Your answer must be the lines of the entries below, exactly as written, from the first line through the line containing "arm, that would be much appreciated.".

▶ Record extracts
* * * * *
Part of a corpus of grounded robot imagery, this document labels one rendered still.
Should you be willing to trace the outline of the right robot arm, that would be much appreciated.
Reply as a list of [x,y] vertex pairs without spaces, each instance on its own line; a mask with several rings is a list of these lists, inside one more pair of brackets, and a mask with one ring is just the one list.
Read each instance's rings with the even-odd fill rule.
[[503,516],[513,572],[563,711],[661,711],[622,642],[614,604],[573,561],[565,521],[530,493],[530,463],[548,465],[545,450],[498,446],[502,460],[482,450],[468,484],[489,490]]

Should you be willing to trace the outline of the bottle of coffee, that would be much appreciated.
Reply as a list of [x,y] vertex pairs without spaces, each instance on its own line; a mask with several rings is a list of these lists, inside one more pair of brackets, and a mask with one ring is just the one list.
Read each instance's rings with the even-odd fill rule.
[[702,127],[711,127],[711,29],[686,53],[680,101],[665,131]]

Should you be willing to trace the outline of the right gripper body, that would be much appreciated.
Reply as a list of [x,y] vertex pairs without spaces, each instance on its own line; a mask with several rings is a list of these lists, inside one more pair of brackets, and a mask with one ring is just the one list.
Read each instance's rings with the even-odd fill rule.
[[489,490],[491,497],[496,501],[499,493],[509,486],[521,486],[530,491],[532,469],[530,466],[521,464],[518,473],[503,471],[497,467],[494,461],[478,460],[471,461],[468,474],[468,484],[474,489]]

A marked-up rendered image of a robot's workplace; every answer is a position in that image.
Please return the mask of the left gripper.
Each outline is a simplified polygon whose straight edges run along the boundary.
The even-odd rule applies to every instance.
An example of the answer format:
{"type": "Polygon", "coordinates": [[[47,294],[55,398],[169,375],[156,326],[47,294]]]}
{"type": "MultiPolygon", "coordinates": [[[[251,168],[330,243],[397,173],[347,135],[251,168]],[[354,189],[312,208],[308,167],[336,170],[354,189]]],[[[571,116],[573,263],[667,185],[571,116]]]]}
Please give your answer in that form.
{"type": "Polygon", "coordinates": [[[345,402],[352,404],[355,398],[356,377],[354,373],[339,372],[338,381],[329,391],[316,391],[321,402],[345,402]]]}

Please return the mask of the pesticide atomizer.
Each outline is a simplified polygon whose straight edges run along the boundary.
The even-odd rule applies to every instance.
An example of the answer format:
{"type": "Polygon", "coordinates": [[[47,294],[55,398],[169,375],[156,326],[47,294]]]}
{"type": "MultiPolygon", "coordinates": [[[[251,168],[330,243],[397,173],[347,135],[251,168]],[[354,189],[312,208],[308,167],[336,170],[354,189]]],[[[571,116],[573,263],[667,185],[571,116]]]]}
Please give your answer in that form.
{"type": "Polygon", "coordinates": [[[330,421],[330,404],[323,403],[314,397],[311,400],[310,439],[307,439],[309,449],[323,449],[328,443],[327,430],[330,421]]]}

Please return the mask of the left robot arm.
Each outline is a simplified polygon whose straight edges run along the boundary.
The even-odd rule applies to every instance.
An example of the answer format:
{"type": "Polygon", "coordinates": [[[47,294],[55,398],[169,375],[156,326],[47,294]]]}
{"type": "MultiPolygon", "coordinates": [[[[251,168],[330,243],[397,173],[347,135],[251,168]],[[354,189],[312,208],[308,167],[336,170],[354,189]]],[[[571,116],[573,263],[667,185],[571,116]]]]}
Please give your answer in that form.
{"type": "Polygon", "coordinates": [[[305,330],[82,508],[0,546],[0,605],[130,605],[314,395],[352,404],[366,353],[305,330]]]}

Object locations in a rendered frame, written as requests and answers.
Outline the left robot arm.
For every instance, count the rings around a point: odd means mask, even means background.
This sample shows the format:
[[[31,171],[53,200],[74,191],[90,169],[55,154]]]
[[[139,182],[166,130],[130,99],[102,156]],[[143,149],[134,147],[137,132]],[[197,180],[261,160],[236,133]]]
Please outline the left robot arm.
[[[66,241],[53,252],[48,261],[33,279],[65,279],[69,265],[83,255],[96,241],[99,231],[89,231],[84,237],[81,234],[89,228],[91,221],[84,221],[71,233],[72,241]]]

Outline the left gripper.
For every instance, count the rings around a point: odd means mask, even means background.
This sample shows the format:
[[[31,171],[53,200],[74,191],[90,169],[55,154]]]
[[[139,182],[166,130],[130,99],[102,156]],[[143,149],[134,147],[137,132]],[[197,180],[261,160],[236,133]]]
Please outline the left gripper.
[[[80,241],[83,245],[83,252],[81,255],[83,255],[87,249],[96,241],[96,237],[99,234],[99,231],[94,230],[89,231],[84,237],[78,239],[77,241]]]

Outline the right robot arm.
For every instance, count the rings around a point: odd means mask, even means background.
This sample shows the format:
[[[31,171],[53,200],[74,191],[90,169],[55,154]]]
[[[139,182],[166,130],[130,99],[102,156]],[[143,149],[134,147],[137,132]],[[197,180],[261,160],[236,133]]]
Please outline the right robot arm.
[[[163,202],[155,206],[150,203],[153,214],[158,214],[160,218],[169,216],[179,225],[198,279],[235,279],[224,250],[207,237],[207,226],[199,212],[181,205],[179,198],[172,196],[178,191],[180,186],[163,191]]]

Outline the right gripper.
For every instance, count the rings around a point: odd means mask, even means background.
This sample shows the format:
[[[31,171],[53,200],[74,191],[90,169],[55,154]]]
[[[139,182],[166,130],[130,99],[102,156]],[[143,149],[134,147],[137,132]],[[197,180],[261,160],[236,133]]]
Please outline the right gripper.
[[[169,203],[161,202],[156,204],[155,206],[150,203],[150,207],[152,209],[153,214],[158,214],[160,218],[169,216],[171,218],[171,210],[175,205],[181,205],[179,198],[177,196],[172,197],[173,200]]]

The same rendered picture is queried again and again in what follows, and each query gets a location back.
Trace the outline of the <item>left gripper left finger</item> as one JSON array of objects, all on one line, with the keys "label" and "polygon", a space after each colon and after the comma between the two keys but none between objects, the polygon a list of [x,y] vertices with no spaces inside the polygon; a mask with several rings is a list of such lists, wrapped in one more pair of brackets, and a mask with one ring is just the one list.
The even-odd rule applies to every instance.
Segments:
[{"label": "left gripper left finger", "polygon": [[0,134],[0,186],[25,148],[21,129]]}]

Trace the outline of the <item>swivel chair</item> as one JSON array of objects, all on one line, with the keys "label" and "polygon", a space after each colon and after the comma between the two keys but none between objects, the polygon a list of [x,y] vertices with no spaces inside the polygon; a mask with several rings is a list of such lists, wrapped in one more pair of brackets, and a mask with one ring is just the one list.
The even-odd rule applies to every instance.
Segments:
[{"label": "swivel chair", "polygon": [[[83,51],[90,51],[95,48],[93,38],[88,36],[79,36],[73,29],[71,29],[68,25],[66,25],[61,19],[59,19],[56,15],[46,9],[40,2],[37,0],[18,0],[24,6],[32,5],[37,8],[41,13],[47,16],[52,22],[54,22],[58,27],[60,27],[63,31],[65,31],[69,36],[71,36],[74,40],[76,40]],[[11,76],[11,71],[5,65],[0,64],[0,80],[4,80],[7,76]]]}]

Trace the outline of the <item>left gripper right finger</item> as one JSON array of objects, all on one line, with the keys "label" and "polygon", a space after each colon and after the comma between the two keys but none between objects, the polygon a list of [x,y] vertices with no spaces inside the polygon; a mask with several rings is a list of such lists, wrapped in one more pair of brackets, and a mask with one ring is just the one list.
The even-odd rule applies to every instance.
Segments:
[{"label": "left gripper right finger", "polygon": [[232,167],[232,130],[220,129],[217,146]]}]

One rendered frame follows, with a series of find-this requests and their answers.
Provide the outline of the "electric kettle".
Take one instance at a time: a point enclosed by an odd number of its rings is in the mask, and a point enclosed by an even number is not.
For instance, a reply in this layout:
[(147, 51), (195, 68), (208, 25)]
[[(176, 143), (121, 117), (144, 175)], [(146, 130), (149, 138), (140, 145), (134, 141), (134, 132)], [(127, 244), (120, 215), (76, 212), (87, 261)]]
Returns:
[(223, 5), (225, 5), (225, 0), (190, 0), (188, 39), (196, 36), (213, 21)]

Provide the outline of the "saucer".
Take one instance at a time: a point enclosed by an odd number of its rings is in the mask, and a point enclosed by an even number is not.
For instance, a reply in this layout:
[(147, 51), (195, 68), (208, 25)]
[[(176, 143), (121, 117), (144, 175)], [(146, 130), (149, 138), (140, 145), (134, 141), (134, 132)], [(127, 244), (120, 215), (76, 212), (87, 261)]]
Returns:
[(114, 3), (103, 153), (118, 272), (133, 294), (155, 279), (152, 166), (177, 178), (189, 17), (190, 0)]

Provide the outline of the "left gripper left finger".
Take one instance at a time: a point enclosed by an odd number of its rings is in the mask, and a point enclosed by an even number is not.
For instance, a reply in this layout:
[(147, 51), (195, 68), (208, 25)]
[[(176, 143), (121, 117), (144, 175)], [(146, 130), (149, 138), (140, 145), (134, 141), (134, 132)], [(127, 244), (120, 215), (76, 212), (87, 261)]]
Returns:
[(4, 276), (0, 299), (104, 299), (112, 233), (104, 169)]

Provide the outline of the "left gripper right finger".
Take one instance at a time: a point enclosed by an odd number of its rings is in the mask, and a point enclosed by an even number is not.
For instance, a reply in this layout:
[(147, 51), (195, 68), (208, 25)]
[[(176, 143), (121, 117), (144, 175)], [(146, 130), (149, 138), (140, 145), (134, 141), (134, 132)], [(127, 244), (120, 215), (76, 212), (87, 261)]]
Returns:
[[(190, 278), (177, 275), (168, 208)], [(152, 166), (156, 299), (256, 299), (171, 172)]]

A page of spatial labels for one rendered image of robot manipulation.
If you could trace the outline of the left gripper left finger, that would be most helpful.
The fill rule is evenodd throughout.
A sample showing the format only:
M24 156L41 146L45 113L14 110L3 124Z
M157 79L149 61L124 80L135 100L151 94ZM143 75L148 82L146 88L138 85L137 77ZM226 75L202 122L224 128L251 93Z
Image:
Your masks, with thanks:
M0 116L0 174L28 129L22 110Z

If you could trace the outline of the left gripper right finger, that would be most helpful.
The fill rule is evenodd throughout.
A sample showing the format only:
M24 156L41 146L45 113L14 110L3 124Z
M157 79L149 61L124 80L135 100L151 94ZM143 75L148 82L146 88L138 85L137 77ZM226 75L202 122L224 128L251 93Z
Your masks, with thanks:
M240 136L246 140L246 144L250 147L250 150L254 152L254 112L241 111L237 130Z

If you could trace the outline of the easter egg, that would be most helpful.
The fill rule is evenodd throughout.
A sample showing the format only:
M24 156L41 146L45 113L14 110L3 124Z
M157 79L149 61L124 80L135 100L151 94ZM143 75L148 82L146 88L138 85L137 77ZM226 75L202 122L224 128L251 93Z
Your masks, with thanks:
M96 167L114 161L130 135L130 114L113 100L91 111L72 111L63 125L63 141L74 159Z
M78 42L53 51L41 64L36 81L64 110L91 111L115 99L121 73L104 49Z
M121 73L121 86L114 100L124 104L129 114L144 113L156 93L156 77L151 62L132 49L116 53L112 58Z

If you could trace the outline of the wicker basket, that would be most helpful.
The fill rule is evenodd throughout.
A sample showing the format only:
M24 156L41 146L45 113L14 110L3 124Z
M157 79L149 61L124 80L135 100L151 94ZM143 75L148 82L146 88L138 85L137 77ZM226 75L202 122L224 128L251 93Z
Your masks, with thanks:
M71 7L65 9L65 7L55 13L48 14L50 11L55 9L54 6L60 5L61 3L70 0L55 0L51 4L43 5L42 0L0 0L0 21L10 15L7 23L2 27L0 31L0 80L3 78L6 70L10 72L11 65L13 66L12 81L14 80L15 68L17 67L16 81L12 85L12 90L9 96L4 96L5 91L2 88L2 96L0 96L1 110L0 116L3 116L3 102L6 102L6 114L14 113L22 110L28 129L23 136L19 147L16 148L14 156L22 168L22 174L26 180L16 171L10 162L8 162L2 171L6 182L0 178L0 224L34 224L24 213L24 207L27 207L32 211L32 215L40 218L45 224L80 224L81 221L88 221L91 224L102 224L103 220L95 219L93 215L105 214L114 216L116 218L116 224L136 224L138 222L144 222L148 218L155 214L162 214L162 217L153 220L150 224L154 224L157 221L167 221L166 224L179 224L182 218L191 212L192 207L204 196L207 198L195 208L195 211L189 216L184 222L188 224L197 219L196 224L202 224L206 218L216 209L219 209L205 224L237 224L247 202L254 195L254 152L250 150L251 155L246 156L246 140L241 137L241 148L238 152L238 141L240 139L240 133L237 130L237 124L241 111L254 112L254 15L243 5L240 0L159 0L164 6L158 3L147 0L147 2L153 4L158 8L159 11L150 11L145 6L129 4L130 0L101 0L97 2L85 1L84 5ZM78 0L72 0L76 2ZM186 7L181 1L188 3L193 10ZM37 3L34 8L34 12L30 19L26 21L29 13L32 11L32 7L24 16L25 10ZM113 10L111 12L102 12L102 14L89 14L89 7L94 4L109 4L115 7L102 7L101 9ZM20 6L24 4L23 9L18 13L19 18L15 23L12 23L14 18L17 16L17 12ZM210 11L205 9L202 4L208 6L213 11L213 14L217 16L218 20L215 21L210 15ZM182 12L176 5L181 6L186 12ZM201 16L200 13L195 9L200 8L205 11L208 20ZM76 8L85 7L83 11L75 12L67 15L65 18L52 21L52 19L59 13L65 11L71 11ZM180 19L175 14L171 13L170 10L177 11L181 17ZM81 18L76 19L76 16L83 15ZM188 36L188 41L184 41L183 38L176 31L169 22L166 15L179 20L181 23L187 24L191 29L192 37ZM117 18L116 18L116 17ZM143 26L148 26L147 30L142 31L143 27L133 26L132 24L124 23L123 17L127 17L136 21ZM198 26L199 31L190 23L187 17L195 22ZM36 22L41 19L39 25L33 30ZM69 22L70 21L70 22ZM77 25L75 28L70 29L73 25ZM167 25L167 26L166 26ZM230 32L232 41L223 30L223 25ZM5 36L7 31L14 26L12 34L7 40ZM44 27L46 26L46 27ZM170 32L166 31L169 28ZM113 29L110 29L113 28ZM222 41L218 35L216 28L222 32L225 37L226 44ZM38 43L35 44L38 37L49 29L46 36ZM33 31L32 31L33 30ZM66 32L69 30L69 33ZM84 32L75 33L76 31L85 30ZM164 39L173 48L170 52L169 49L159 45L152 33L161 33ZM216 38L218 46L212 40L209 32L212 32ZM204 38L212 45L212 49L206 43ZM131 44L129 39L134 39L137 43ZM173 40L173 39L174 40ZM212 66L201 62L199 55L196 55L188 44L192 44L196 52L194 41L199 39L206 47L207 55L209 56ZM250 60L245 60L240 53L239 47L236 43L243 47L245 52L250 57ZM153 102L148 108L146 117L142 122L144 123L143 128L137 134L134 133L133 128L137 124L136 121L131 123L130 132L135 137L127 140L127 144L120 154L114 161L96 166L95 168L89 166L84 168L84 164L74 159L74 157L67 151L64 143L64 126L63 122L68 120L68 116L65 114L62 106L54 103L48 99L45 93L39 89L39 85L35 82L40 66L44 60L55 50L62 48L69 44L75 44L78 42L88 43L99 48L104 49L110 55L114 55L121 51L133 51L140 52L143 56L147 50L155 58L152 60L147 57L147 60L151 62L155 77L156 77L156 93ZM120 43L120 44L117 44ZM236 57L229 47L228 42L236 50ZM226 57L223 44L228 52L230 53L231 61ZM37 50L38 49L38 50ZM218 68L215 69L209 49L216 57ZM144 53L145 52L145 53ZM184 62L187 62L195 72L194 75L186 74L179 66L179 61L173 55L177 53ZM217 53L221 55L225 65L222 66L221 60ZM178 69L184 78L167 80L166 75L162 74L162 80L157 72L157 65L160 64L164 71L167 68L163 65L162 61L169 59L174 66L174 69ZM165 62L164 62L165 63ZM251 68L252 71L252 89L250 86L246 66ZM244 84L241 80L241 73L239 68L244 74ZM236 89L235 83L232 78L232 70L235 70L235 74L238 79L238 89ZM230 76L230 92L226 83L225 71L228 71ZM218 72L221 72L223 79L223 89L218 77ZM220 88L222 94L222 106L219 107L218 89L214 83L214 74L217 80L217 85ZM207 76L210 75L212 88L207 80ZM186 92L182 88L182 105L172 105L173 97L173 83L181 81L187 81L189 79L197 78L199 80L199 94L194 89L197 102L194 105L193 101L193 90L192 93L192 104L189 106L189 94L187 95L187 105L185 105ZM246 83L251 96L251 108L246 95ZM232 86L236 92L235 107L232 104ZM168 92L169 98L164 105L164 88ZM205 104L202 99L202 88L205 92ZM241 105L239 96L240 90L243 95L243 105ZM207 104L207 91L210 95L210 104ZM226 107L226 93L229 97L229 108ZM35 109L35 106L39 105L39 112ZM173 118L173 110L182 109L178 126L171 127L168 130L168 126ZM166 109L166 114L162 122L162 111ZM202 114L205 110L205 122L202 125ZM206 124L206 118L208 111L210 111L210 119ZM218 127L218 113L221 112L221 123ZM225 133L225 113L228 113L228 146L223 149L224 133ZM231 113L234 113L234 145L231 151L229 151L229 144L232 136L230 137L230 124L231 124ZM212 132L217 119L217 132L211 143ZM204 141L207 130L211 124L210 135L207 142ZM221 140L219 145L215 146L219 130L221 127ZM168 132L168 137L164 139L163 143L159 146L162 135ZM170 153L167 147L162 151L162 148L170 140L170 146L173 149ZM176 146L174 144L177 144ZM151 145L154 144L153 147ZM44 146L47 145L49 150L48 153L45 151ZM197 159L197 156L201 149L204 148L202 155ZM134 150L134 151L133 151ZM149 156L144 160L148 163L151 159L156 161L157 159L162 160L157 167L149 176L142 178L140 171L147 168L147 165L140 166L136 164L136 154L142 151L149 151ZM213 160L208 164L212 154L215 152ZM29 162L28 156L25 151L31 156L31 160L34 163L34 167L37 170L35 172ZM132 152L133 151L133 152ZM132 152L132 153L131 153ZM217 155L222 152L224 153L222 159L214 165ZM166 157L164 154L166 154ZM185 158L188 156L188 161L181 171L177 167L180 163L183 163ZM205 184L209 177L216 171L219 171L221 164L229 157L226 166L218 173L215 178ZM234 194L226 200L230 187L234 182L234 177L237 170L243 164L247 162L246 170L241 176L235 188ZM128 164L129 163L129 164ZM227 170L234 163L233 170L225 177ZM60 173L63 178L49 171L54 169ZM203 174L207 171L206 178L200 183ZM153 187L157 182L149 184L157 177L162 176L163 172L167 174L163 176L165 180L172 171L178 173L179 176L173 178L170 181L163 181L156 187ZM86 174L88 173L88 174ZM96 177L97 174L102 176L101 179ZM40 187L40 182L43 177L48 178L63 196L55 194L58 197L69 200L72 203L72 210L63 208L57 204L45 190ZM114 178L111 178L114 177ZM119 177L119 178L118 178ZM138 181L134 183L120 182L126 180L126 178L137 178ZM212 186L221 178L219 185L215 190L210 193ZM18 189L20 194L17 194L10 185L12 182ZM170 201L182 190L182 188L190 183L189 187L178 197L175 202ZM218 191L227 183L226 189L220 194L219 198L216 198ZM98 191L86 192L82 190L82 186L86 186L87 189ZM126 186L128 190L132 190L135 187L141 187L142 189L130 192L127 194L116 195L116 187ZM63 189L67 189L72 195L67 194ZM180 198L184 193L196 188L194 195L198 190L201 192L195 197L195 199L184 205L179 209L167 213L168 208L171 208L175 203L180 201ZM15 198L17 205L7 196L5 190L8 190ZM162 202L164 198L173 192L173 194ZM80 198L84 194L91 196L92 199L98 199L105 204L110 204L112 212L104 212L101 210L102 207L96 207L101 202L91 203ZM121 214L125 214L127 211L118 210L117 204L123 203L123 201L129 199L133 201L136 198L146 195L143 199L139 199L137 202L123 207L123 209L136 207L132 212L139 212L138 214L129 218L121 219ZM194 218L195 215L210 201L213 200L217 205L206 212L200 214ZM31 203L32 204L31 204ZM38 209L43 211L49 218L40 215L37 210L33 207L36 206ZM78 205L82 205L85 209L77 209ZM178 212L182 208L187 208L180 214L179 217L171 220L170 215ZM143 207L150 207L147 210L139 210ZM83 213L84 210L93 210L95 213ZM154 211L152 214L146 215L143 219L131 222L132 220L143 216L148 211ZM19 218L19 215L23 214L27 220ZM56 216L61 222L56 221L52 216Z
* * * * *
▶ Output
Part of a corpus of grounded robot imagery, this document labels one rendered still.
Should you be willing to trace the outline of the right robot arm, that would be much appreciated.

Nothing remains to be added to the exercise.